È dagli anni Novanta, agli albori della telefonia mobile, che siamo abituati a trafficare con rettangolini di plastica da inserire negli smartphone o nei modem: le buone vecchie SIM. Sono diventate più piccole con il passare del tempo ma non per questo anche più pratiche. E il loro approccio è impensabile in un mondo in cui qualsiasi dispositivo più o meno smart promette di essere connesso a una rete wireless.

Le evoluzioni delle SIM tradizionali sono parecchie, anche se nella pratica i consumatori ne vedranno poche. In parte questo deriva dal fatto che non tutte le evoluzioni hanno senso per l’uso comune, in parte perché gli operatori mobili fanno fatica ad abbandonare il concetto della SIM fisica. Quel rettangolino di plastica è ciò che li unisce agli abbonati: se diventa invisibile o immateriale, anche l’operatore scompare dalla nostra “vista” di utenti.

L’erede diretta della SIM è la eSIM, o Embedded SIM. Funzionalmente è identica a una SIM classica ma non esiste come oggetto autonomo: è integrata nel suo dispositivo e non può essere sostituita. Il suo uso è previsto già da qualche anno ma la diffusione significativa è più recente, legata all’adozione di device in logica IoT e soprattutto al supporto da parte dei produttori della parte modem di computer, tablet e smartphone (come ad esempio Intel e Qualcomm).

Quella della eSIM è una evoluzione semplice, che vede ancora un contatto diretto tra telco e utenti. È una evoluzione già in atto e inevitabile per la distribuzione in massa di oggetti connessi: chi si metterebbe a inserire nanoSIM in tutti i dispositivi smart di una rete IoT? Non a caso già diversi smartwatch sul mercato adottano eSIM per connettersi autonomamente alle reti mobili.

Una eSIM

Il passo successivo è costituito dalle RPSIM. RP sta per Remotely Provisioned, espressione che indica la capacità di queste SIM di vedere la loro configurazione cambiata da remoto. Il lato più importante di questa caratteristica è che una RPSIM può contenere i profili di molti operatori mobili e l’utente può così decidere di attivarne uno qualsiasi a seconda delle sue necessità. Scelto l’operatore, magari acquistano i suoi servizi su uno store digitale, la RPSIM si configura automaticamente di conseguenza.

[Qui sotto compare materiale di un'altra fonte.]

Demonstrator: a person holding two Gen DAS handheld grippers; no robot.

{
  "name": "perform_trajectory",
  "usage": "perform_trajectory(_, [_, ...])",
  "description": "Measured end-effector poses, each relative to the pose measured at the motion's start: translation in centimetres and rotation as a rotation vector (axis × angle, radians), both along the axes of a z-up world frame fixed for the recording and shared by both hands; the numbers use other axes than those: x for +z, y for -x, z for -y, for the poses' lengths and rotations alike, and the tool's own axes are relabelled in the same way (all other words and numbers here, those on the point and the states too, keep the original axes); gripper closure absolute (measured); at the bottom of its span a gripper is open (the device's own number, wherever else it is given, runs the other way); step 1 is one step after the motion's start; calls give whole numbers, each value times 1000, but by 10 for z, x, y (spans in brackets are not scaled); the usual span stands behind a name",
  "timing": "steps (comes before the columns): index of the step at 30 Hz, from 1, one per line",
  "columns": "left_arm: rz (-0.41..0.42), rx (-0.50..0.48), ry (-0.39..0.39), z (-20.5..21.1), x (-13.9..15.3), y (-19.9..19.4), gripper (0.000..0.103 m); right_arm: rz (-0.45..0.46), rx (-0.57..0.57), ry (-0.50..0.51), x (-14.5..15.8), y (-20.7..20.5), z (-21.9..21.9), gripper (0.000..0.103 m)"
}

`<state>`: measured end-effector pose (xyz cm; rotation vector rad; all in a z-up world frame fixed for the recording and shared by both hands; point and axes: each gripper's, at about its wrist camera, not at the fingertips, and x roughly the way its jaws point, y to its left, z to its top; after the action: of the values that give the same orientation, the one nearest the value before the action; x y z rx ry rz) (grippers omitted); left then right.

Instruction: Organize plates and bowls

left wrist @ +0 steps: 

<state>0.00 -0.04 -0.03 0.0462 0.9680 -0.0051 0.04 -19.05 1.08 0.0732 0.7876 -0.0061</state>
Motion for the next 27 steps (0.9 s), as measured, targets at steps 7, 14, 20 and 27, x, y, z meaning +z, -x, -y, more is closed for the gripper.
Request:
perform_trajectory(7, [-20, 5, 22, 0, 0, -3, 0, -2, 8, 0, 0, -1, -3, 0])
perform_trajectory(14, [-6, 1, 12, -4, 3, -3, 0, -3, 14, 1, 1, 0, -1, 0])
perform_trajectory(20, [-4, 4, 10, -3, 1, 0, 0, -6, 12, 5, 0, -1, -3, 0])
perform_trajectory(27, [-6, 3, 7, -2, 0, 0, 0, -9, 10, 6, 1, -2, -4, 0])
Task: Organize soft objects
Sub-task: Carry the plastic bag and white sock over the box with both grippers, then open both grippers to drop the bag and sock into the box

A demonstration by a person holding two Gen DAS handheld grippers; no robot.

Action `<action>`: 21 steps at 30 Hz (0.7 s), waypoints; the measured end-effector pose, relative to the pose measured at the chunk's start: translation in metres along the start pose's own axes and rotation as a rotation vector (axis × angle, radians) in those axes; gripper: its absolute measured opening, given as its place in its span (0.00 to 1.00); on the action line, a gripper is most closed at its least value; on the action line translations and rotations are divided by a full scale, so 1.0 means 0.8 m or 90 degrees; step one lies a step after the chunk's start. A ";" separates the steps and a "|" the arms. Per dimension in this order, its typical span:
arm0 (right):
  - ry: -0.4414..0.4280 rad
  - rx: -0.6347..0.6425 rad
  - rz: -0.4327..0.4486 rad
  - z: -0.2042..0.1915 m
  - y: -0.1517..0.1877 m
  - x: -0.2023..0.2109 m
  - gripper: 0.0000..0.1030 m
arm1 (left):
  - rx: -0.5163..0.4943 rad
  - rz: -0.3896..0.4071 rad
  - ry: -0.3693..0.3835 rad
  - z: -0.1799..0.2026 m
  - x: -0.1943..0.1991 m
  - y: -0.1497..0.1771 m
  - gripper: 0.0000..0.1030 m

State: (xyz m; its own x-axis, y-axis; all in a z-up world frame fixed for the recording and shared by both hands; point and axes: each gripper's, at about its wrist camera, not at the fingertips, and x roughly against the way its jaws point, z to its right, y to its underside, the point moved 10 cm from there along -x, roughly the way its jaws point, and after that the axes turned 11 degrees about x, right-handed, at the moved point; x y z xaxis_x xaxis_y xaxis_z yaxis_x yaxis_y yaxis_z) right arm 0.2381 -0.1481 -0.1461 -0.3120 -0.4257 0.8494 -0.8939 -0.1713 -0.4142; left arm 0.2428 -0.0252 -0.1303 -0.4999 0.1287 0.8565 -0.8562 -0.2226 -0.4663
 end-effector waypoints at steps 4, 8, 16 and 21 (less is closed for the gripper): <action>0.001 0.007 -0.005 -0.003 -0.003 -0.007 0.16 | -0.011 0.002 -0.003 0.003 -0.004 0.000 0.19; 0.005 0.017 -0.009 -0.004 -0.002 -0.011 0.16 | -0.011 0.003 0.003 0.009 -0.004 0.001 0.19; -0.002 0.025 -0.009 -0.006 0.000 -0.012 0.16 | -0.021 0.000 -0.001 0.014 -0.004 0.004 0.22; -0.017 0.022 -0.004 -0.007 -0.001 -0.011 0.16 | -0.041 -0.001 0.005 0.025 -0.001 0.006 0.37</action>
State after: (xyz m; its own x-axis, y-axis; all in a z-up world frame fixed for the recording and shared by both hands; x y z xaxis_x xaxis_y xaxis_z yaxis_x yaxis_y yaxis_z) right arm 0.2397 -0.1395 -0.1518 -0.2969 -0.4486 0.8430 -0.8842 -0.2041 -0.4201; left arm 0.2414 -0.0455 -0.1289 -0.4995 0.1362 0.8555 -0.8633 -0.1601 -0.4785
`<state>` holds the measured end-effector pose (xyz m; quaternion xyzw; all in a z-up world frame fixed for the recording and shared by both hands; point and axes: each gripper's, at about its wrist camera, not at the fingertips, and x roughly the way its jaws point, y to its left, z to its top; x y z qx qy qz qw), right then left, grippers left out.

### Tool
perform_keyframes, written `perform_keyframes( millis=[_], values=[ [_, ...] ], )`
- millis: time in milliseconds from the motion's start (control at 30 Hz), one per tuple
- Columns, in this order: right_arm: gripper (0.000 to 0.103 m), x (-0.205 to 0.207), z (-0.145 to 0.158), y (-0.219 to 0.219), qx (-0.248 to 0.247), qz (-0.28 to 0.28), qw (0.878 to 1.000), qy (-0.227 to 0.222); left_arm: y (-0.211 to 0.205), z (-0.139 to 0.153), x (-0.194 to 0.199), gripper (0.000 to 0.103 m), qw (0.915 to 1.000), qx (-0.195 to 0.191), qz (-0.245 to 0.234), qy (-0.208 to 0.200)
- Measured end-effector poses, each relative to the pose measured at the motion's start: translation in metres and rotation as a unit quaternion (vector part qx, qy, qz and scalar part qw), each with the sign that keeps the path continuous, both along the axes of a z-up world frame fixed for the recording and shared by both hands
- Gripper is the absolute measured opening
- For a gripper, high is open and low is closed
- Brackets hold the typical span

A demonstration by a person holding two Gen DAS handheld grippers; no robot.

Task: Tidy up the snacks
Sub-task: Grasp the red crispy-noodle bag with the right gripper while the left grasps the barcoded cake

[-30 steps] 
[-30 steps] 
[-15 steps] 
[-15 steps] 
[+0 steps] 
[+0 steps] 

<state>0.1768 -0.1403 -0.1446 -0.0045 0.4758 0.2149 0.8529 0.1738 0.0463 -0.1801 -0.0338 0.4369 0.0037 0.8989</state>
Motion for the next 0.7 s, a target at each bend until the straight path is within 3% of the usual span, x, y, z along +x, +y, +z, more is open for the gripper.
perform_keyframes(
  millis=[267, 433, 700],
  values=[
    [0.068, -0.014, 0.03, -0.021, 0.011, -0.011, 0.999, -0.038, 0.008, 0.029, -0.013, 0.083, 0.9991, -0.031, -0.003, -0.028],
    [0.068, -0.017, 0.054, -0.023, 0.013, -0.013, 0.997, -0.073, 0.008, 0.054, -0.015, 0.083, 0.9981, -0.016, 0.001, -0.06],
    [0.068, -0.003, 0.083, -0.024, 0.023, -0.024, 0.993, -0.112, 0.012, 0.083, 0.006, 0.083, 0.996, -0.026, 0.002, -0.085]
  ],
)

È una evoluzione che agli operatori mobili piace meno perché li rende facilmente sostituibili, ma è anche un cambiamento che è stato già pianificato. La RPSIM ai produttori di PC piace – alcuni infatti già hanno dichiarato il loro supporto al sistema – e la GSM Association sta già lavorando ai dettagli del suo utilizzo.

Verso la SIM virtuale

Tra eSIM e RPSIM stiamo comunque ancora parlando di oggetti fisici, mentre ormai tutto nelle telecomunicazioni è sempre più software e virtualizzato. È davvero necessario avere una SIM per usare i servizi di un operatore mobile? La risposta è no, quindi anche la SIM può “smaterializzarsi”.

Il primo esempio di SIM “immateriale” è la sSIM, o Software SIM. Per un device che ha già l’elettronica per le comunicazioni mobili, la sSIM è essenzialmente uno strato software che permette la connessione sicura alla reti mobili degli operatori. A questo punto connettersi a uno piuttosto che a un altro è solo questione di parametri. Lato negativo – per le telco – è che in questo modo il rapporto fra operatori e utenti è azzerato.

Il passo successivo, a cui per il momento stanno lavorando davvero in pochi, è la v-SIM o Virtual SIM. L’idea in questo caso è attivare una SIM come si attiverebbe una macchina virtuale: scaricando un oggetto software, attivandolo quando serve e disattivandolo quando non serve più. In questo modo la flessibilità è massima: si potrebbero avere tante v-SIM quanti sono i servizi che potenzialmente servono, attivandoli solo quando (e per il tempo) necessario. All’estremo opposto si potrebbe avere un solo abbonamento, ma attivarlo su dispositivi differenti in momenti diversi.